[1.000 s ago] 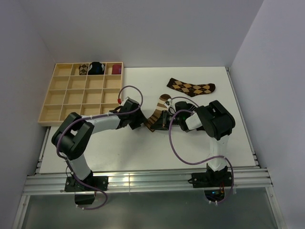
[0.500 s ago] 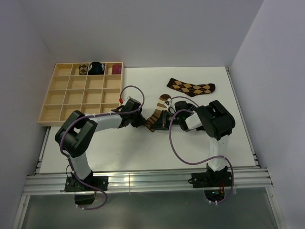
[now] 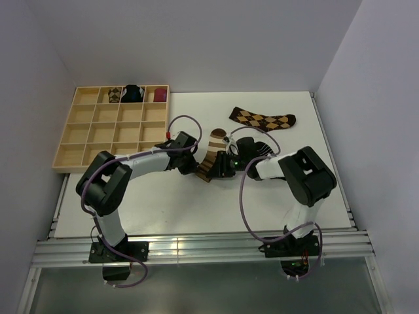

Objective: Roll the socks
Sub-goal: Roll the sock at the center of the board.

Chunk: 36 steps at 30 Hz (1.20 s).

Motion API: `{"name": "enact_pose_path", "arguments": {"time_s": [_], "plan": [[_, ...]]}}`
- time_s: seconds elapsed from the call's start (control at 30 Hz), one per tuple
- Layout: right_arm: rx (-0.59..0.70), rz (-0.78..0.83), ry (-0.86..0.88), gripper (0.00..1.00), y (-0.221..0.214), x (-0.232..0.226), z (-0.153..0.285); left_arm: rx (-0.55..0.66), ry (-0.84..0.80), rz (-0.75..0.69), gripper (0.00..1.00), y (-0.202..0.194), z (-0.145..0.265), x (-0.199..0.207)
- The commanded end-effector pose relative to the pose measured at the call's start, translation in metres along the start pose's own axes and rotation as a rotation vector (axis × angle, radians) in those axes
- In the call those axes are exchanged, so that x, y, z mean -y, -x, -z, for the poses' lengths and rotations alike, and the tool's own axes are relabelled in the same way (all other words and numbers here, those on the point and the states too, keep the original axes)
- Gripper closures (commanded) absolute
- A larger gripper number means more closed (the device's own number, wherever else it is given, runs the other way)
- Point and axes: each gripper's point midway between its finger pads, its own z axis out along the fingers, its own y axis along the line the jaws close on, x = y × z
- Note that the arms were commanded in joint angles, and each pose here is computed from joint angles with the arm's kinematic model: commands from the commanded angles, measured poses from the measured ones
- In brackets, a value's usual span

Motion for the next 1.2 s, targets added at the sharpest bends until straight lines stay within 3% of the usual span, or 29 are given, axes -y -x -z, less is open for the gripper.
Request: {"name": "enact_pose_path", "arguments": {"time_s": [0.0, 0.2, 0.43, 1.17], "plan": [[0.054, 0.179, -0.152, 0.51, 0.005, 0.005, 0.011, -0.01, 0.12, -0.084, 1.0, 0.0, 0.008, -0.023], [0.13, 0.418, -0.2, 0.49, 0.014, -0.025, 0.013, -0.032, 0.16, -0.14, 1.0, 0.001, 0.01, -0.028], [0.192, 0.591, -0.262, 0.47, 0.012, -0.041, 0.005, -0.05, 0.155, -0.152, 1.0, 0.001, 0.007, -0.021], [0.173, 0.712, -0.311, 0.48, -0.001, -0.041, -0.028, -0.062, 0.134, -0.142, 1.0, 0.0, 0.005, -0.015]]}}
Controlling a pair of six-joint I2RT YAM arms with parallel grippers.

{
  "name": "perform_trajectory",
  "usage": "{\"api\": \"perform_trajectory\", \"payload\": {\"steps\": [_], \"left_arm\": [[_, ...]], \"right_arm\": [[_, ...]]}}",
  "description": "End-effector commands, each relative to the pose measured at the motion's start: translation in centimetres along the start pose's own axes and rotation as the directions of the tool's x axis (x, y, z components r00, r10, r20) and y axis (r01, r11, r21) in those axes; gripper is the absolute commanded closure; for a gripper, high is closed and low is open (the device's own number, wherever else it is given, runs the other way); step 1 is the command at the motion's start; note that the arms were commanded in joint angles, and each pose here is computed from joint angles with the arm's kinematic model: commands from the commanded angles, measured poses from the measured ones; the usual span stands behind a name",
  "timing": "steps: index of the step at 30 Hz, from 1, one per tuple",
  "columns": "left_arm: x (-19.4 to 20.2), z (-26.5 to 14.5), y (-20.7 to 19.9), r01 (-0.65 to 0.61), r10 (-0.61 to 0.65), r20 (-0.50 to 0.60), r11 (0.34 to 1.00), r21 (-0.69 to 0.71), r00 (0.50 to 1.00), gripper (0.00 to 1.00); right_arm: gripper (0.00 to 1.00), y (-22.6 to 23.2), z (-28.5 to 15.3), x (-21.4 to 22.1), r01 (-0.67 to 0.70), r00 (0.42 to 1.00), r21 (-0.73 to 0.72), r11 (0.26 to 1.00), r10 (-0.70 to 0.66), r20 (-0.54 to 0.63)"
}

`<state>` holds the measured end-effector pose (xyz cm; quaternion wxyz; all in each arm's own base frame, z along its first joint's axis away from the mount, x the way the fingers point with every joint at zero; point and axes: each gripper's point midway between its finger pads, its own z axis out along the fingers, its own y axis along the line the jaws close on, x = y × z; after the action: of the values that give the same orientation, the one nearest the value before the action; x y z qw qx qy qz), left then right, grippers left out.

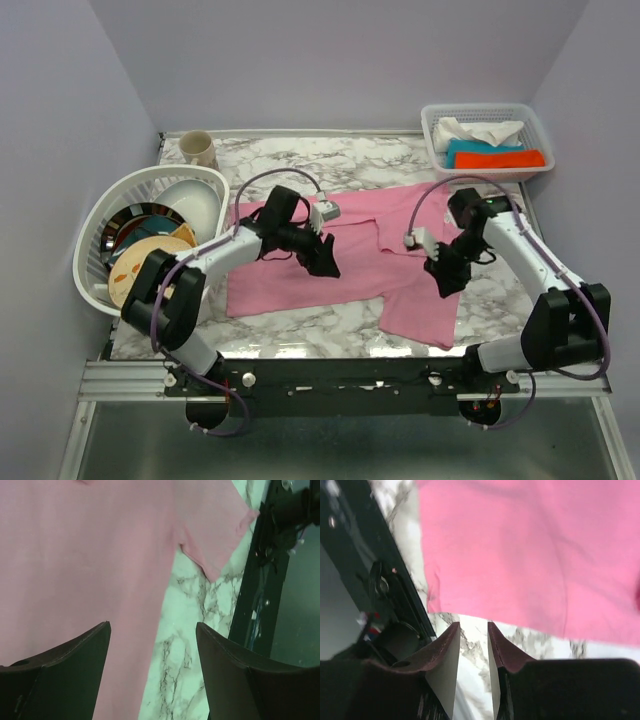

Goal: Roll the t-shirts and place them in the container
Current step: Fold the T-shirt at the center of the board.

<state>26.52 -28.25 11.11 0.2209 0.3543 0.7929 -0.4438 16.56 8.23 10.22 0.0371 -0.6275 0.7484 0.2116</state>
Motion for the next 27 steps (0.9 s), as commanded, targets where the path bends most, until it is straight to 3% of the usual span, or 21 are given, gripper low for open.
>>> {"api": "perform_trajectory", "payload": {"steps": [1,2,5,6,11,13,17,21,23,25,27], "left_arm": [[-0.3,0.7,-3.3,-0.320,0.314,0.120,0.947,0.028,0.942,0.22],[0.0,1.4,-4.7,-0.363,0.354,0.123,0.930,0.057,0.927,0.22],[0.4,2.6,-6.9,-0.499,0.486,0.137,0.862,0.087,0.863,0.25],[1.3,3.3,-8.6,-0.541,0.528,0.124,0.831,0.131,0.840,0.27],[3.7,5.5,-11.6,-0.779,0.774,0.109,0.606,0.161,0.624,0.28],[3.5,6.6,-12.8,-0.812,0.801,0.144,0.561,0.160,0.582,0.27],[3.0,9.3,-15.7,-0.830,0.796,0.236,0.535,0.161,0.558,0.23],[2.6,13.0,-18.3,-0.857,0.800,0.317,0.504,0.104,0.509,0.23],[2.2,14.5,-18.9,-0.843,0.786,0.324,0.533,0.079,0.527,0.26],[2.8,16.3,-18.9,-0.808,0.751,0.318,0.581,0.097,0.579,0.32],[2.9,17.8,-19.4,-0.801,0.742,0.325,0.592,0.093,0.586,0.36]], "right_arm": [[0.63,-1.5,-4.3,0.0,-0.491,0.855,0.054,0.869,0.470,0.219],[0.63,-2.3,-5.6,0.5,-0.551,0.814,0.085,0.830,0.512,0.273],[0.63,-2.3,-6.0,0.5,-0.609,0.765,0.096,0.787,0.552,0.331],[0.63,-1.8,-6.4,0.2,-0.602,0.767,0.116,0.790,0.531,0.360],[0.62,-2.4,-6.5,1.0,-0.599,0.775,0.245,0.762,0.475,0.416],[0.62,-1.9,-6.2,1.2,-0.594,0.779,0.257,0.762,0.465,0.420],[0.62,-2.2,-8.0,0.5,-0.651,0.729,0.300,0.697,0.464,0.503],[0.62,-2.0,-10.1,-1.3,-0.707,0.656,0.255,0.660,0.477,0.585],[0.62,-2.3,-11.4,-2.0,-0.727,0.629,0.261,0.635,0.462,0.625],[0.61,-2.5,-12.4,-2.1,-0.728,0.629,0.290,0.621,0.437,0.643],[0.61,-2.7,-13.2,-1.8,-0.731,0.634,0.321,0.603,0.425,0.645]]}}
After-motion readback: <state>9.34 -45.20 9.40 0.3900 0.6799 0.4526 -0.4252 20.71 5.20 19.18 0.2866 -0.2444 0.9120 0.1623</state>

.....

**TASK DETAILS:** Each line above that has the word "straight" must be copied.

**OUTPUT FOR THIS EXERCISE:**
Motion for the next 1.2 s, targets added at the sharpest bends until straight lines stay within 3% of the usual span, or 29 are given, axes -y -x -z, less is open for the gripper.
Motion for the next 27 steps (0.9 s), as commanded, targets where the path bends most, until it is straight to 3% of the usual span, or 21 are given, gripper low for open.

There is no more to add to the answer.